### PROBLEM TO WORK ON
Where a line below holds the string "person", that line goes into the answer.

### INFORMATION PROVIDED
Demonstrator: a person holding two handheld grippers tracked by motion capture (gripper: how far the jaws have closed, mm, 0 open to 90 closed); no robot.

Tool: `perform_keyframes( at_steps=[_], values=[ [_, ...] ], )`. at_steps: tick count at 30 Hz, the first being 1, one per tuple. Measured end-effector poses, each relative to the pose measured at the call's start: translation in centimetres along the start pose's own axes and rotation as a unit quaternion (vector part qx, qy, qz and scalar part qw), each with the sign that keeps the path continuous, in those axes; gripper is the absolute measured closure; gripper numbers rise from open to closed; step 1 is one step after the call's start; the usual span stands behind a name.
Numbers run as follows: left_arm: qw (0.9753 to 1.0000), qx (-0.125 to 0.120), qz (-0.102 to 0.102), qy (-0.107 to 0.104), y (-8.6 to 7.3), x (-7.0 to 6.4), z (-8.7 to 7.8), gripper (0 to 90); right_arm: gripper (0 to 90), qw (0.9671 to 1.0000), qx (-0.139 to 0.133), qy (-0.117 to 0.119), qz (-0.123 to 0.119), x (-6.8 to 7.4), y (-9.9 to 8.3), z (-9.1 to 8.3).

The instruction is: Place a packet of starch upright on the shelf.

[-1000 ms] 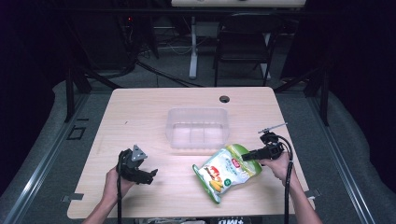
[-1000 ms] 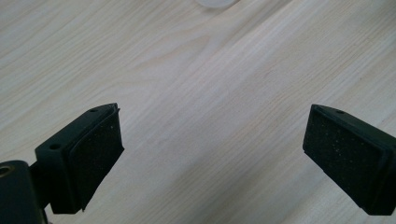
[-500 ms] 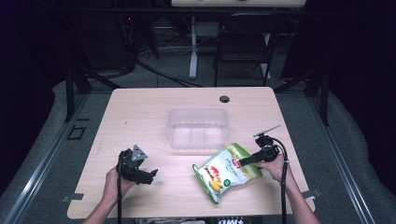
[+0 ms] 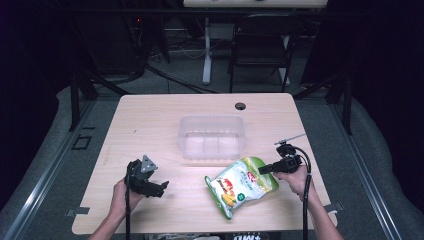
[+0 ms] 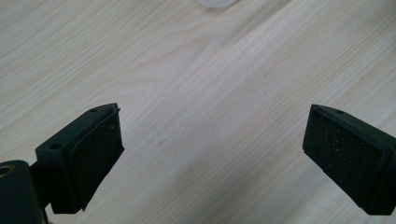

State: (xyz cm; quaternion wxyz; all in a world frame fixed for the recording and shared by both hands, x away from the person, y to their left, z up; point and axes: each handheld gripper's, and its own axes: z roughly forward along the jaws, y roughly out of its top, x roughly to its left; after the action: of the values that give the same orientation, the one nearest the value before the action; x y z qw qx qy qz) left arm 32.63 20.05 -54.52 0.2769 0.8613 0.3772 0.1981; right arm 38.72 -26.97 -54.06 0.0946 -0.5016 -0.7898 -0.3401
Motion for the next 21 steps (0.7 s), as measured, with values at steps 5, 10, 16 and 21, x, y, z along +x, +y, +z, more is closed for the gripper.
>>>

### WRITTEN RESPONSE
Demonstrator: a person holding two handheld grippers tracked by motion capture (gripper: how far the jaws have closed, mm, 0 open to 90 closed); no robot.
State: (xyz cm; quaternion wxyz; all in a world frame fixed for the recording and shared by both hands, x away from the person, y to their left, z up; point and axes: each handheld gripper's, and its own axes: z roughly forward along the jaws, y roughly out of its top, x roughly to its left; after the action: of the values that give the same orientation, the one nearest the value before the action; x y z qw qx qy qz) left arm 32.63 20.05 -54.52 0.2769 0.8613 0.3772 0.1981; right arm 38.72 -26.97 -54.06 0.0946 -0.5016 -0.7898 -0.3401

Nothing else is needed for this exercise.